■ **Aim of the exercise**: One part of the entries below is wanted: the lines from the one containing "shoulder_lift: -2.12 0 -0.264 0" through the one containing "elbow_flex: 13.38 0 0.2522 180". Write those out exactly and nothing else.

■ **Supplied entries**:
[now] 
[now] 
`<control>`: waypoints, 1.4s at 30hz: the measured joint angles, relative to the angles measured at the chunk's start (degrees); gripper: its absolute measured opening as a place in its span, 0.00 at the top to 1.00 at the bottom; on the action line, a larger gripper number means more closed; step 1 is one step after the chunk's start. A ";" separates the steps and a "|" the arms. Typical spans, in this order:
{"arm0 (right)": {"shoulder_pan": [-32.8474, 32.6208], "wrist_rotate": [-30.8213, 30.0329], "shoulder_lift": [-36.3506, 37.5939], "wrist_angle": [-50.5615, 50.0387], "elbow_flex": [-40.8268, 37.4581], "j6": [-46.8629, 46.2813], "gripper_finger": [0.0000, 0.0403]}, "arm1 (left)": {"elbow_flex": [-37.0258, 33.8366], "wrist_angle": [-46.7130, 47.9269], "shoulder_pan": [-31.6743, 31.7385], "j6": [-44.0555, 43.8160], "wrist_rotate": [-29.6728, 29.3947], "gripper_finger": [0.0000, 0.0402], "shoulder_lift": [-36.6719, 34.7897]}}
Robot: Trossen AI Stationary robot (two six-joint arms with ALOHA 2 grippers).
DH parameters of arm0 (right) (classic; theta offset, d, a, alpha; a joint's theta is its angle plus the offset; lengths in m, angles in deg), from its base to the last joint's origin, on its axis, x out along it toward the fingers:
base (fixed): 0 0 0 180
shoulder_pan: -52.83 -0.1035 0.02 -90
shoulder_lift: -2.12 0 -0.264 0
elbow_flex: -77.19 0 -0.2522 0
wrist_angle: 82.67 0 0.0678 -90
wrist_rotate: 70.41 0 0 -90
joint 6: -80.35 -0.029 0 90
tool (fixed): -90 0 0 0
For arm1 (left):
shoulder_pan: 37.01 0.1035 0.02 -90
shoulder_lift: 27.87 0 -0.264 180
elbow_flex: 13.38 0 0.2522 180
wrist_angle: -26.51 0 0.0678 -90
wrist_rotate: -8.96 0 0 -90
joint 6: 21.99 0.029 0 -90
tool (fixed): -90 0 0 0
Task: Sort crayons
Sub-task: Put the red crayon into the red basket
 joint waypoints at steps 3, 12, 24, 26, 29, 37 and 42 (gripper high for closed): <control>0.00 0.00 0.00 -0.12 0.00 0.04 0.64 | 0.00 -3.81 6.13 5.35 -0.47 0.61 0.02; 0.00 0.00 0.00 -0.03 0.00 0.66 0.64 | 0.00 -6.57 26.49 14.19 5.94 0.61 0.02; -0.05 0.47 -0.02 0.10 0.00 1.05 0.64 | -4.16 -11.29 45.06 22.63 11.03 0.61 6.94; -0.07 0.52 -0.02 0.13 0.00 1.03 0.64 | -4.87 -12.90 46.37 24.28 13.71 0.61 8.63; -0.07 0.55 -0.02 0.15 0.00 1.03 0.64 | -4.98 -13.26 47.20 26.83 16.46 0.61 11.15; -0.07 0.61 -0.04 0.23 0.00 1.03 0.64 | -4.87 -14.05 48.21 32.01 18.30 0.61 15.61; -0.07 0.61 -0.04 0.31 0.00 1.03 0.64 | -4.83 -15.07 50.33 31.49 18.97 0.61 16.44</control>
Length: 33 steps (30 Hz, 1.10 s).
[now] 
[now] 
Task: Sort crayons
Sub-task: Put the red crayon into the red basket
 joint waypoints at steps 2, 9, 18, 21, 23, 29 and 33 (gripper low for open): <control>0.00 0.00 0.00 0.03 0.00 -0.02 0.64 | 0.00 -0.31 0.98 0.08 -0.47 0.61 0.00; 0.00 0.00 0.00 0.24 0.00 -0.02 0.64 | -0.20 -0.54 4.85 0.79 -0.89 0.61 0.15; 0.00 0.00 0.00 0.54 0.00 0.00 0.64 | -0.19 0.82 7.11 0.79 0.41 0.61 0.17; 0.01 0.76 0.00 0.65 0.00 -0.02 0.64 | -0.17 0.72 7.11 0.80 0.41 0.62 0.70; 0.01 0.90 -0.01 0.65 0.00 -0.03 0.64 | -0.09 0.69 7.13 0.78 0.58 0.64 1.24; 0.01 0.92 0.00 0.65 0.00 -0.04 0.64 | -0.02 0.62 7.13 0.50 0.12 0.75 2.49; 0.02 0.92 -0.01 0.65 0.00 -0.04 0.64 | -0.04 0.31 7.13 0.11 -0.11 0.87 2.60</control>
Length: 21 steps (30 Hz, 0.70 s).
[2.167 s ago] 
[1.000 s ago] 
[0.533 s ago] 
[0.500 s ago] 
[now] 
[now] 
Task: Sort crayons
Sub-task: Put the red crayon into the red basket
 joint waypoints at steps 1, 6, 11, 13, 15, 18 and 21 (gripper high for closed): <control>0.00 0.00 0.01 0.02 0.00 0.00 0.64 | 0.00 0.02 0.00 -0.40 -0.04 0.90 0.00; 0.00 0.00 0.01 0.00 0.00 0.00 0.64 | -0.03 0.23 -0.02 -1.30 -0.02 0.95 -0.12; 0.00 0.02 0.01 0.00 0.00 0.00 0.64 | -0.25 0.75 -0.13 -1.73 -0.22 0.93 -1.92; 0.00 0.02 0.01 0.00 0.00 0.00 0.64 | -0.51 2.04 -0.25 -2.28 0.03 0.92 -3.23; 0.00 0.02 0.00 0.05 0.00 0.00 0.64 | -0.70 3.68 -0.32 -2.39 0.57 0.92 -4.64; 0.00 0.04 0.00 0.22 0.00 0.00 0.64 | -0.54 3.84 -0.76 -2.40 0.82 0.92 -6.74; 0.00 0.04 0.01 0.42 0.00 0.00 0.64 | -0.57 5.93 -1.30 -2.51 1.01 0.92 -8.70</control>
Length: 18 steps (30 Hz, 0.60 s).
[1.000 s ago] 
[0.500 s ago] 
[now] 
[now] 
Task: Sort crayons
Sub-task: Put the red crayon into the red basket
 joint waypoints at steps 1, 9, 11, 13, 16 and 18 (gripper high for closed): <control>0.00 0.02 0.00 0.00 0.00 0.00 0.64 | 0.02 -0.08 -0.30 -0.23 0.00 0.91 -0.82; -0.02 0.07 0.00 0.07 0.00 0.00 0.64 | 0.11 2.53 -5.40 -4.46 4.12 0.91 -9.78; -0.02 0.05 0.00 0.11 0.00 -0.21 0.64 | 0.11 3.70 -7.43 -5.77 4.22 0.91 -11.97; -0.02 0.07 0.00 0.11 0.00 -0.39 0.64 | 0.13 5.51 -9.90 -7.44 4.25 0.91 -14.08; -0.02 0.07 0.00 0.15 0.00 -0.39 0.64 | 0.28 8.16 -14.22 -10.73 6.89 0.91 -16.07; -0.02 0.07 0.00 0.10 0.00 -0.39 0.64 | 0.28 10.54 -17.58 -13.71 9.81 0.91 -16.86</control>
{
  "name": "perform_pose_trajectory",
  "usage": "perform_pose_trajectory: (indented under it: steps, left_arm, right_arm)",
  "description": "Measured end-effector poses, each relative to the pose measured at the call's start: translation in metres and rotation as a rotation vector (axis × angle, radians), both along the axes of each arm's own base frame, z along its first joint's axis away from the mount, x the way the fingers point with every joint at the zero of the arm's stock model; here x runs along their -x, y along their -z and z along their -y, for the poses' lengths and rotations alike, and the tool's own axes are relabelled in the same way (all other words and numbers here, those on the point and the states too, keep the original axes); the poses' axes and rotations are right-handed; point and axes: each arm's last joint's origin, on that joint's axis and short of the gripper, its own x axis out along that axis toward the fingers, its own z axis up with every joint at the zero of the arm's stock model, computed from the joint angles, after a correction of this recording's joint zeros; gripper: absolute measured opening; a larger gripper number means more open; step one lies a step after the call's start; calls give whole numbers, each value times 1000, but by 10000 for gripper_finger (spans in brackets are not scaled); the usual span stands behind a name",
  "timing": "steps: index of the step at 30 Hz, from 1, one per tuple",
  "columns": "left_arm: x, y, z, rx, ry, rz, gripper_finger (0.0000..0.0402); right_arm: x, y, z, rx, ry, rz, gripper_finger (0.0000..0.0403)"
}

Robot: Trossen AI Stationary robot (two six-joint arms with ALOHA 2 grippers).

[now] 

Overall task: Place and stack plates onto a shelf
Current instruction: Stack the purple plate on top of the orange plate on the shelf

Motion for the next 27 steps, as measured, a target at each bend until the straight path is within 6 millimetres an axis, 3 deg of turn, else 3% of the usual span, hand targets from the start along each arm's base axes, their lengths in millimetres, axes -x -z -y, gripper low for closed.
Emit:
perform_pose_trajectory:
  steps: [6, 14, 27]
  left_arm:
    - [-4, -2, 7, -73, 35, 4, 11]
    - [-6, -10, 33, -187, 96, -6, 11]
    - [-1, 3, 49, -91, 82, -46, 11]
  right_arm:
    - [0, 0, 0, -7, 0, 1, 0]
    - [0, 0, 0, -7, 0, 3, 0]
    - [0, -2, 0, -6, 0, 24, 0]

■ **Answer section**:
shoulder_lift: -2.12 0 -0.264 0
elbow_flex: -77.19 0 -0.2522 0
wrist_angle: 82.67 0 0.0678 -90
wrist_rotate: 70.41 0 0 -90
joint 6: -80.35 -0.029 0 90
tool (fixed): -90 0 0 0
For arm1 (left):
shoulder_pan: 37.01 0.1035 0.02 -90
shoulder_lift: 27.87 0 -0.264 180
elbow_flex: 13.38 0 0.2522 180

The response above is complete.